A Game with Sharpened Knives

by NeilBelton (Author)

Synopsis

In 1939, the life of an Austrian physicist was saved by a revolutionary whose own sentence of execution had been commuted almost twenty years earlier. The physicist was Erwin Schrodinger, charismatic winner of the Nobel prize for Physics in 1931, forced to flee when the Nazis entered Austria; the revolutionary was the Irisch Fuhrer, Eamon de Valera. These are the extraordinary facts behind this extraordinary fiction. Murder is in the air, and on the sea beyond the mouth of the river Liffey. German bombs are dropping, accidentally it is reported, on Dublin.
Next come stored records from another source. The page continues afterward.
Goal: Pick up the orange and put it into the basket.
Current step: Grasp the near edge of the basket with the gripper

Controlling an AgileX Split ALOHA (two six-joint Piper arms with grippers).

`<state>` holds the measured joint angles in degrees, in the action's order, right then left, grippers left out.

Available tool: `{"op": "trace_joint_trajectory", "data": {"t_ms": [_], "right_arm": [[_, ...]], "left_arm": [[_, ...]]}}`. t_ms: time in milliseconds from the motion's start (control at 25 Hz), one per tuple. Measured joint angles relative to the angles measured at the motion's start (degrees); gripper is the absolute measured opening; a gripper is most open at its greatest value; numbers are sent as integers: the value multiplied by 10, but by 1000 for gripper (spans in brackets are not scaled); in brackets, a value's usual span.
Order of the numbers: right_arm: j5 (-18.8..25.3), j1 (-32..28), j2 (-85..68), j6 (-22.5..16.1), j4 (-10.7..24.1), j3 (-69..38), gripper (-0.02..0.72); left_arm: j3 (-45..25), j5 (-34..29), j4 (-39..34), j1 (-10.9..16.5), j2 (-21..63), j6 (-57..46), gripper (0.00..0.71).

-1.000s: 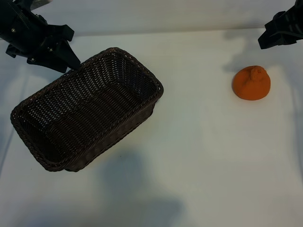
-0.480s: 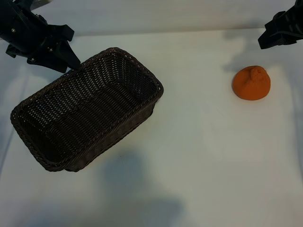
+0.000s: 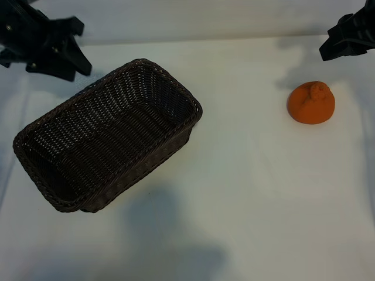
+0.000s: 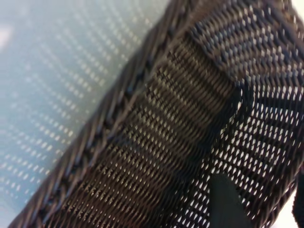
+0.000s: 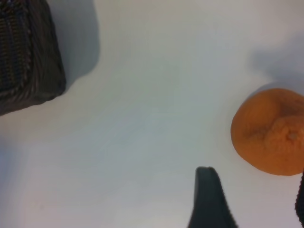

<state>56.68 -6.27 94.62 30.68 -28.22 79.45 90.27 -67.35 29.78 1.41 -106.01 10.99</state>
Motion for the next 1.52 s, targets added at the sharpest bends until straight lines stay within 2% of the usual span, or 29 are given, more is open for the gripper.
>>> {"op": "trace_joint_trajectory", "data": {"t_ms": [360, 760, 1000, 1080, 1360, 1520], "right_arm": [[0, 0, 0, 0, 0, 0, 433], [0, 0, 0, 0, 0, 0, 433], [1, 0, 0, 0, 5, 0, 433], [1, 0, 0, 0, 9, 0, 433], [2, 0, 0, 0, 18, 0, 433], [2, 0, 0, 0, 19, 0, 433]], "left_arm": [[4, 0, -2, 20, 85, -63, 393], [4, 0, -117, 27, 194, -144, 367], [-7, 0, -124, 30, 201, -174, 367], [-31, 0, -122, 44, 201, -176, 366], [-154, 0, -120, 127, 201, -163, 365], [-194, 0, -120, 155, 201, -141, 365]]}}
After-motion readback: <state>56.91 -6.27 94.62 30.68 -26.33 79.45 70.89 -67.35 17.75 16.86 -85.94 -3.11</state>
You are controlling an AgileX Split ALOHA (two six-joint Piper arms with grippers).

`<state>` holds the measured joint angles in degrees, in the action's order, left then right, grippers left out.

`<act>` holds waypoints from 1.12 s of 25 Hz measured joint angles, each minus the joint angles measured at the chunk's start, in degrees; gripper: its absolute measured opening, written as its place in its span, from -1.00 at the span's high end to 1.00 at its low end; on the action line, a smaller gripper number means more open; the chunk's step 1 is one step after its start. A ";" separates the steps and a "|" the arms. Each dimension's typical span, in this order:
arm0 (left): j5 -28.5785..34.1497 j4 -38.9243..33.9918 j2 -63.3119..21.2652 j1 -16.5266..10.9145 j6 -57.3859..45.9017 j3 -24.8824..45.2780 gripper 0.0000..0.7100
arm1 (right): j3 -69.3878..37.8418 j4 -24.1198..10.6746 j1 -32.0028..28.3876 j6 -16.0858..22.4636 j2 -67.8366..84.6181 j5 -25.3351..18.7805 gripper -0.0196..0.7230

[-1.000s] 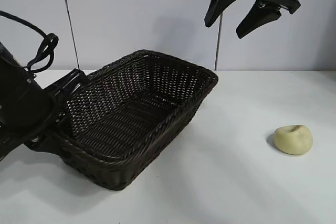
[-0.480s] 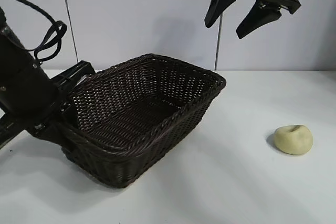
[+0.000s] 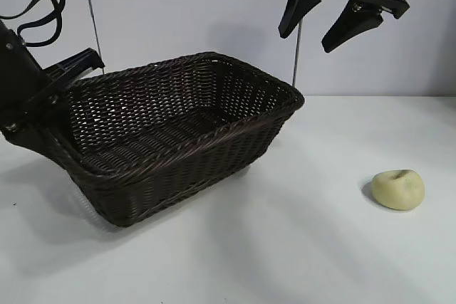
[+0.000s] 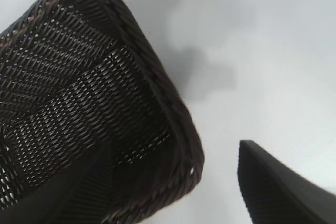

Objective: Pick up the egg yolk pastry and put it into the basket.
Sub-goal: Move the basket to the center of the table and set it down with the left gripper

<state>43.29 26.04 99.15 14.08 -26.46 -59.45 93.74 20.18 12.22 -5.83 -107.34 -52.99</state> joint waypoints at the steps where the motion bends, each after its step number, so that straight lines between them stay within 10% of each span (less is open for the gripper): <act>1: 0.64 0.61 0.01 -0.33 2.10 0.00 0.72 | 0.00 0.00 0.00 0.00 0.00 0.00 -0.39; 28: 18.49 -2.51 6.24 -0.49 23.58 -17.80 0.72 | 0.00 -0.05 0.00 0.00 0.00 0.00 -0.39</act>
<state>61.77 23.53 105.39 13.59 -2.88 -77.26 93.74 20.13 12.22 -5.83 -107.34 -52.99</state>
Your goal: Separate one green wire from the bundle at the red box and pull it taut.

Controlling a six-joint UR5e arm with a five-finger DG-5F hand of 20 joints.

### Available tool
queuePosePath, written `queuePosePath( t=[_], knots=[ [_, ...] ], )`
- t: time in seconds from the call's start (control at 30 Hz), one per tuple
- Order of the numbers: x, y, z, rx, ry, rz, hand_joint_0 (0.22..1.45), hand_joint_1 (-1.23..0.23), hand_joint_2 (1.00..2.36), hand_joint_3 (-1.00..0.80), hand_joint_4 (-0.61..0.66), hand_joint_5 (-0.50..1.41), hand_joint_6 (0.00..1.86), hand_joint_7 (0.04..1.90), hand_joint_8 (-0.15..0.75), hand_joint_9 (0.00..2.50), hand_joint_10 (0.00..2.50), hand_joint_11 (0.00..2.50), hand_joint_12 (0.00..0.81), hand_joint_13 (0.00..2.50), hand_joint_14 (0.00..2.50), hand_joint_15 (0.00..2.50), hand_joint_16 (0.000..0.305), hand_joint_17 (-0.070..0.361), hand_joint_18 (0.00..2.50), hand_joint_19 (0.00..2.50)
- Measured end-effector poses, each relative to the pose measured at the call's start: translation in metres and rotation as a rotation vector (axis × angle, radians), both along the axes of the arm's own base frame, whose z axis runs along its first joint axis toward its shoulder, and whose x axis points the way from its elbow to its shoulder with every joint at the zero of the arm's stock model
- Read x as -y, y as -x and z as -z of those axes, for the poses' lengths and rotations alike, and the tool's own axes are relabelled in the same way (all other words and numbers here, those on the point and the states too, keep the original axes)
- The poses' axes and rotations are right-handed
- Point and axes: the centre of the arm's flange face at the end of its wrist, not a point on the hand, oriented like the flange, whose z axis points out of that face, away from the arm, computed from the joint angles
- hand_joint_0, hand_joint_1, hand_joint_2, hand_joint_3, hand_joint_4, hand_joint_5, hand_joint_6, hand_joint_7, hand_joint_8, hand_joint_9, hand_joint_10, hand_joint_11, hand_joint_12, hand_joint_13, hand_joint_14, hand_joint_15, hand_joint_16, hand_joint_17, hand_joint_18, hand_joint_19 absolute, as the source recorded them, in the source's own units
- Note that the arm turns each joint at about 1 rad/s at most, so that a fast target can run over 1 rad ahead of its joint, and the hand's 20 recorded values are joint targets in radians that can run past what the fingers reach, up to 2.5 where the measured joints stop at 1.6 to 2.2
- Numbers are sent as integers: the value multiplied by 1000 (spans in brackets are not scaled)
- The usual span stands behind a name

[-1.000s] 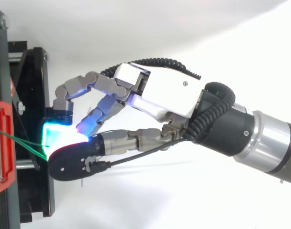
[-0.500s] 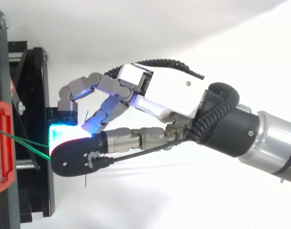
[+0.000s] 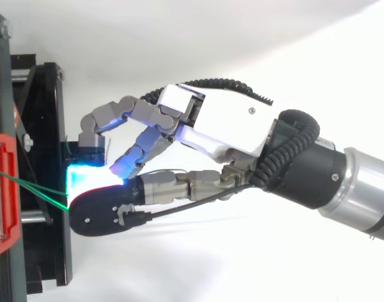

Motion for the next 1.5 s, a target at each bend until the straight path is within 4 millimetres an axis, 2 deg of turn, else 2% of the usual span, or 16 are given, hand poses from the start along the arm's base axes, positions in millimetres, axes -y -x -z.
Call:
queuePosePath(
  t=[0.13, 0.23, 0.4, 0.53, 0.77, 0.87, 0.93, 0.97, 1.3, 1.5],
  knots=[
    [0, 0, -1, 0, 1, 0, 502, -539, 1000, -500, 131, -142, 868, 1034, 286, 1241, 17, 909, 380, 1038, 20, 561, 57, 127, 887, 389],
    [-1, 0, -1, 1, 1, 0, 490, -544, 1000, -500, 139, -140, 866, 1040, 295, 1252, 19, 913, 386, 1044, 20, 559, 58, 129, 893, 384],
    [0, 0, -1, 1, 0, 0, 534, -728, 1000, -500, 129, -145, 867, 1102, 280, 1231, 20, 911, 374, 1028, 19, 568, 55, 123, 861, 397],
    [0, 0, -1, 2, 0, 0, 599, -804, 1010, -361, 94, -150, 883, 1116, 266, 1202, 21, 930, 361, 1013, 21, 562, 52, 116, 840, 400],
    [0, 0, -1, 2, 0, 0, 605, -812, 1018, -163, -12, -137, 918, 1129, 281, 1227, 21, 924, 367, 1032, 19, 554, 53, 119, 881, 382],
    [0, -1, -1, 5, -1, 1, 597, -797, 1015, -267, 48, -144, 903, 1103, 268, 1221, 21, 923, 354, 1023, 20, 566, 51, 114, 859, 396],
    [0, -1, -1, 6, -1, 1, 582, -765, 1003, -454, 87, -141, 898, 1032, 271, 1224, 21, 920, 358, 1022, 20, 561, 51, 115, 862, 394],
    [0, -1, -1, 6, -1, 1, 575, -750, 1001, -488, 94, -141, 895, 1031, 273, 1226, 20, 915, 360, 1025, 20, 564, 51, 115, 863, 400],
    [0, -1, -1, 5, 0, 2, 547, -681, 1000, -500, 114, -136, 872, 1080, 275, 1243, 21, 915, 368, 1037, 19, 566, 52, 118, 874, 397],
    [0, 0, -1, 3, 0, 2, 591, -769, 1014, -271, 68, -136, 894, 1151, 276, 1242, 20, 914, 365, 1035, 21, 561, 51, 116, 870, 392]
  ],
)
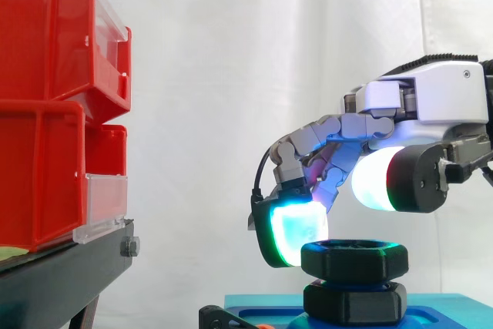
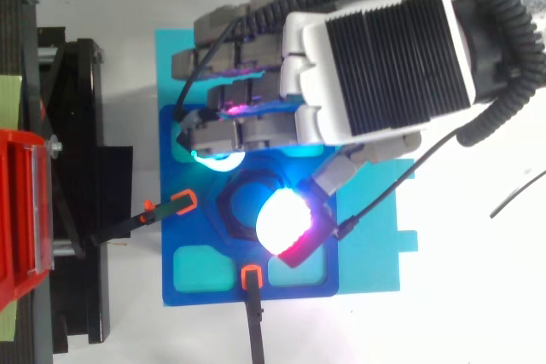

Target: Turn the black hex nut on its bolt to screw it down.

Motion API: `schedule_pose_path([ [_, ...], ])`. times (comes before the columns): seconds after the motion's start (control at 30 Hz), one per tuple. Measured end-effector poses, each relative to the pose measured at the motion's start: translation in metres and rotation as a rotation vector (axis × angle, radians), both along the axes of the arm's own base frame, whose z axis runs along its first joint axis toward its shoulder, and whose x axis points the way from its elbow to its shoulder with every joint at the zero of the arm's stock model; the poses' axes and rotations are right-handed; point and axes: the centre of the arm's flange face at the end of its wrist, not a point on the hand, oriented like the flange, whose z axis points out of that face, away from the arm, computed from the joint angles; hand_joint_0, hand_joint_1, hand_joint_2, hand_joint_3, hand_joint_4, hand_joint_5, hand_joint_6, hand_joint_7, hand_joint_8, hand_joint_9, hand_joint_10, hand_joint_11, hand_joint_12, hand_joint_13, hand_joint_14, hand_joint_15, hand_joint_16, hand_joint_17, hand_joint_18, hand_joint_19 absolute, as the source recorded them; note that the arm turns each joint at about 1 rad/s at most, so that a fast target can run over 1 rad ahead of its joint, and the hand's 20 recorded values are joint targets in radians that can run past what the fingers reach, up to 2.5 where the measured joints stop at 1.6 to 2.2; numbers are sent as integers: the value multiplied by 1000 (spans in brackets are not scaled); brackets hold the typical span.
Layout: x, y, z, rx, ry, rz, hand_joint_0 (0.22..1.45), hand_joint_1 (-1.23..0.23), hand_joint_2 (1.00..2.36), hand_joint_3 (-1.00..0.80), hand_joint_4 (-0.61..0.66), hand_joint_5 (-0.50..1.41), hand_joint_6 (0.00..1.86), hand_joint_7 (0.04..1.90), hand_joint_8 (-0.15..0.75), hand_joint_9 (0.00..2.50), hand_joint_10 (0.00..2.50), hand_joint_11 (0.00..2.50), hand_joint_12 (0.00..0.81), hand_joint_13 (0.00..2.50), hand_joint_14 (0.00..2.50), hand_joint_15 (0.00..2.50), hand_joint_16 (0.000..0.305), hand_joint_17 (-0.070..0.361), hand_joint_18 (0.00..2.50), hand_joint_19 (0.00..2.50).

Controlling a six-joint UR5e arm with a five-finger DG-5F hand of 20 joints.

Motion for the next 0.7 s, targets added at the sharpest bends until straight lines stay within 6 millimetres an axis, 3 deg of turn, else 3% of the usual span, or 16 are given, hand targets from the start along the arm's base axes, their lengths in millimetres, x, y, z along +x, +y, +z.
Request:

In 1941, Ireland is a country not truly at peace, either with Germany, or with its neighbour across the Irish sea, or in fact with itself. Erwin Schrodinger, bohemian intellectual and emotional enigma, is living in cramped exile in the village of Clontarf on the outskirts of Dublin, with his wife, his lover and their child. A Game with Sharpened Knives is the story of a man foundering on his own desires, a man who often finds it easier to say nothing, for no one in the tense and impoverished city of Dublin is quite what they appear. The first language of this country, as Erwin's Irish lover tells him, is silence.From the winner of the Irish Times prize, a first work of fiction, and a truly magnificent novel.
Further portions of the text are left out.